I know exactly what they want. There is nothing worse than a fashion designer witnessing their beautiful creation on a dimply wide body or a stick body with no curves.

I have seen those hot new knickers that come in different styles and patterns. If a person is heavy with wide hips and legs and they put on a pair of knickers that cut the line at the knee, it will make them look twice as wide and short. And if a super skinny soft girl puts on a pair of without the patterned leggings, she will look lanky and unfeminine.

I am happy to know that I am not the only one who believes that curves are in. This is one of my specialties. I love working with a short deadline because I have trained thousands of women and men who have had to be ready for a special event with less than a month to prepare.

I have good news for you. You can firm and shape your thighs-both front and back. You can trim your hips, and reduce the size of your butt, while at the same time shaping and lifting it. You can do it whether you are overweight or a have what I call a skinny fat body. That’s a body that is not really overweight, but flabby with no muscle tone and is out of shape. Which by the way is not a healthy body.

You can have clogged arteries, poor digestion and be highly toxic which can create many health disorders but still look skinny. No one is exempt from exercise and a healthy diet. If vanity is the only way to get you to move, so be it. Let’s get moving!

First off review my previous articles to get your diet refined. The same principles apply to you but you must keep your diet super clean and free from refined sugar, hidden salts that are canned foods and prepared meats and Chinese food. During this warm weather and while you are going to so what I refer to as Vertical Training. You will be training to build long lean muscles and a firm “high and lifted up” butt.

Get It Together

This workout is designed to be a continuous flow of movement from one exercise to the other. Here are some tried and true lower body moves for the hips, butt and thighs.

Gear up – Put on comfortable workout clothes that signal your mind and body that it is time to train. You want to feel like you are in a training mode. You will also need a set of light hand weights or dumbbells if you are at the gym when you perform the moves.

Tunes Pumping - Put on your favorite high-energy feel good music to get your adrenaline pumping to achieve the “I love to train” mental state. It will keep you motivated and reduce the potential for boredom, which is why many people quit working out. It is also extremely important that you develop a ritual that signals your mind and body that they work for you and they will perform what you command.

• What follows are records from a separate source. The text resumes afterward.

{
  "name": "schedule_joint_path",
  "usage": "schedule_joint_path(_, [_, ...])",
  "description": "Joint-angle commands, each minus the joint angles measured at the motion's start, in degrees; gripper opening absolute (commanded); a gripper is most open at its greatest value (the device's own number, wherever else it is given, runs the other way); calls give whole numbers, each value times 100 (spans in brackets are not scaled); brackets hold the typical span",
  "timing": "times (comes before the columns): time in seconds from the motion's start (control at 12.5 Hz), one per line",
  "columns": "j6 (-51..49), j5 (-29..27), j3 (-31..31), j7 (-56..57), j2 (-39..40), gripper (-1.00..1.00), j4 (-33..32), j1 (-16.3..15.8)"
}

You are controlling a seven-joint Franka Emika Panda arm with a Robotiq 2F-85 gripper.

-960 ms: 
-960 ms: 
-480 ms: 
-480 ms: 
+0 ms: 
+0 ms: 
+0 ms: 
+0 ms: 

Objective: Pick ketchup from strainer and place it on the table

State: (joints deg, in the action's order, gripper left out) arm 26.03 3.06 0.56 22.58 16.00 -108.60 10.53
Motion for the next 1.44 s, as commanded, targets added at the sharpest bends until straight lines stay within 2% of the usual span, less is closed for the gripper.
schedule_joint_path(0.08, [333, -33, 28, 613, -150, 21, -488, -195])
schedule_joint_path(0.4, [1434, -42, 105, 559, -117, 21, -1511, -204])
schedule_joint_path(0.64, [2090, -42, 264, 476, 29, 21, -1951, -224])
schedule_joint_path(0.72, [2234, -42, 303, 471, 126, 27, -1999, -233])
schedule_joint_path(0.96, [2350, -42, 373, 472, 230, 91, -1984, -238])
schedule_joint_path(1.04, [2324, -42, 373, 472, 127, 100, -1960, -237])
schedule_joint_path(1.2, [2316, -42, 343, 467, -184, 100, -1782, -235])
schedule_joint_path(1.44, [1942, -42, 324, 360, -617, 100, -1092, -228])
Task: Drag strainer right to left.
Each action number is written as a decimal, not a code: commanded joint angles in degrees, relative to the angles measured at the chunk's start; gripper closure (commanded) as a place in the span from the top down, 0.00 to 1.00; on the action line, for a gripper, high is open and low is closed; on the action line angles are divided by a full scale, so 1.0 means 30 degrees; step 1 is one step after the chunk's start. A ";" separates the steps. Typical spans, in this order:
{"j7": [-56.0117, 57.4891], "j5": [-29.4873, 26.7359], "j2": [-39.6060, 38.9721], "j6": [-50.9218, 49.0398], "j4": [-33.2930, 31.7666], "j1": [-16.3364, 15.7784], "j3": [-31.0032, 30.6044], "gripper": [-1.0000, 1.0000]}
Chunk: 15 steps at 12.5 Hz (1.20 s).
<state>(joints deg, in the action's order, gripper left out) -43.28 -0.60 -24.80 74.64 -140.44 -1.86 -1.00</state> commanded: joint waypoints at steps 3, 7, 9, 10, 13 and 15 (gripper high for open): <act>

Begin with a five minute warm up - power walking, treadmill, low impact cardio dance, jump rope or anything that warms you up enough to start your engine. That will kick your body into fat burning mode and prepare your muscles and joints for the workout.

Perform the entire workout in a sequence of one set of twenty repetitions per leg per exercise using no weights or lightweights or leg weights where appropriate. Repeat the entire sequence for a total of three complete sequences all the way though.

Rest at least one day between workouts

Perform each repetition with control, focusing on breathing in before you begin and exhaling out as you perform the exercise. Use a complete range of motion as you exercise and never hyper extend the knee.

After your workout, be sure to stretch out and drink plenty of water to stay hydrated and continue the fat flushing that has begun during the movement.

Molly, you are not the only one with the problem of finding your curves in your hips and thighs. For women this is frequently the most difficult area to firm up. It was my most difficult area to get where I wanted as well before I stepped in front of the camera.

Below are a few of my favorite Vertical Training moves that work really well for shaping the thighs and butt.

First, this is one of my favorite when doing cardio, walk on a treadmill on a 10% incline for up to forty minutes five times per week while you are doing your other exercises I give you at the gym or at home. This targets the back of your thighs and butt, and is really great for burning fat too.

Vertical Training Lower Body Moves

These moves target train your entire lower body. I call them my Favorite Fabulous Four because they are perfect for shaping the legs. The moves target the front, back, side and inside of the legs, as well as your butt.

Dumbbell Dead lift: Stand with your feet hip-width apart, knees slightly bent. With back flat, shoulders back and abdominals tight, tilt the pelvis under, bend from the hips and lower your upper body as far as your flexibility allows toward the floor and then raise back up, squeezing your glutes through the entire range of motion. Keep the weights close to your legs throughout the movement.
Perform 20 Repetitions

Single Leg Lunge:
Holding light weights at your sides, stand in a split stance, one foot forward, one foot back. Keep your feet about two to three feet apart. Bend knees and lower into lunge position, keeping your body erect and abs in. Keep both knees at 90-degree angles. Push through the front heel, squeeze butt and slowly lift up to starting position. Make sure your front knee stays behind the toes!
Targets: hams, glutes, quads and hip flexors.
Perform 20 lunges per leg

Parallel Squat with Lateral Leg Lift: Stand with your feet facing forward, hip-width apart, keeping your abdominals tight, bend knees to the count of four as though sitting in a chair (stop at 90 degrees), keeping back straight, abs in. Keep your knees behind toes. Contract your glutes at the bottom and slowly rise up while tightening and contracting lower body muscles all the while and return to an upright position extending the right leg to the side. Bring your leg back in and then repeat on the left side for a total of twenty repetitions per leg. Can be done with hand held weights if you are strong enough. Perform 20 total repetitions per side

Plie Squat: Hold light hand weights or dumbbells at your sides and stand with your feet wider than shoulders, toes at 45-degree angles. Keeping your knees in line with your toes, slowly lower into a plie squat to the count of four. Back straight, abdominals tight, shoulders back, keep your knees tracking the same direction of your toes.
Perform 20 total repetitions

Molly, you want to do the entire sequence three times. After each sequence, rest for thirty seconds or as needed and then get back to it.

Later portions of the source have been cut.